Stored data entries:
════════════════════

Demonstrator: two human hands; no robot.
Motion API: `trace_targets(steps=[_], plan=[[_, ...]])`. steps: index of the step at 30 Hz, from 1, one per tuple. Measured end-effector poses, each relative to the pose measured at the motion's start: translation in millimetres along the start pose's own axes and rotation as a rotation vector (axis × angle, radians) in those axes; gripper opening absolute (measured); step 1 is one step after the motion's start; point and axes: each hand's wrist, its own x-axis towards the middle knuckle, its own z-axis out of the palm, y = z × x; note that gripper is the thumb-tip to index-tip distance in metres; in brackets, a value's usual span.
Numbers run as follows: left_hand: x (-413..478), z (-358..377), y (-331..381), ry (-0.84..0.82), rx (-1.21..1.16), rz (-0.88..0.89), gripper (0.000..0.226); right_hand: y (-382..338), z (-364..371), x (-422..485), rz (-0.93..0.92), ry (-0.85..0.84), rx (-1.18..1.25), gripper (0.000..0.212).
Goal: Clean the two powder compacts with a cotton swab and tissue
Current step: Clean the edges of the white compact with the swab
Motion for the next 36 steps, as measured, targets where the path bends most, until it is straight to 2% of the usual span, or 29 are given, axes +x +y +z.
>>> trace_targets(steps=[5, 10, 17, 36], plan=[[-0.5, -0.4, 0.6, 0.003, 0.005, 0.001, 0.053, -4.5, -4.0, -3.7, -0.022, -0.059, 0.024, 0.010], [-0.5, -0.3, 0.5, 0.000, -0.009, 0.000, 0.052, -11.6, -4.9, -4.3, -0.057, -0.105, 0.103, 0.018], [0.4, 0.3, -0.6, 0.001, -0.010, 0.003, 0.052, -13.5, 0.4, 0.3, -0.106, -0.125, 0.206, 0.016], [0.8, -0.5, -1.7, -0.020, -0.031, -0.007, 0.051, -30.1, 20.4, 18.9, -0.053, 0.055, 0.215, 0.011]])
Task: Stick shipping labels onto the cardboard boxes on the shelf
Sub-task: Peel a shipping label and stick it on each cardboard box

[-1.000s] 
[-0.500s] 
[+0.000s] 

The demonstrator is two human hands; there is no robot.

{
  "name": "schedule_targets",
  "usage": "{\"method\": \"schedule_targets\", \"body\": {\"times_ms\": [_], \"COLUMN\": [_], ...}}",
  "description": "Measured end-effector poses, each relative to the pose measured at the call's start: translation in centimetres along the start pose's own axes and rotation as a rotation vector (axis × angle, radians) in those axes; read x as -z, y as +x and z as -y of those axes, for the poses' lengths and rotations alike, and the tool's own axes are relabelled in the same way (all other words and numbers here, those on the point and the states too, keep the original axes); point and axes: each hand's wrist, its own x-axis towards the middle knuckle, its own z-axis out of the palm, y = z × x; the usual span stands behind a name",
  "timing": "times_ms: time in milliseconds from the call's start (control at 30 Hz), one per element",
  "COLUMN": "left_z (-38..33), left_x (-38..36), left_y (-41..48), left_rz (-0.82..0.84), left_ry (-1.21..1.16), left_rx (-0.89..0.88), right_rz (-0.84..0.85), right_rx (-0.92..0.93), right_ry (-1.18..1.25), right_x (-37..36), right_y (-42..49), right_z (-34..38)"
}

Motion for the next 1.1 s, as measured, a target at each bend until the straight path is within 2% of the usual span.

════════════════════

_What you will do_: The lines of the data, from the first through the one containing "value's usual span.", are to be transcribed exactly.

_Response for this exercise_:
Demonstrator: two human hands; no robot.
Motion API: `trace_targets(steps=[_], plan=[[_, ...]])`. steps: index of the step at 30 Hz, from 1, one per tuple. Measured end-effector poses, each relative to the pose measured at the motion's start: translation in millimetres along the start pose's own axes and rotation as a rotation vector (axis × angle, radians) in those axes; gripper opening absolute (measured); step 1 is one step after the motion's start; point and axes: each hand's wrist, its own x-axis towards the middle knuckle, its own z-axis out of the palm, y = z × x; note that gripper is the thumb-tip to index-tip distance in metres; in brackets, a value's usual span.

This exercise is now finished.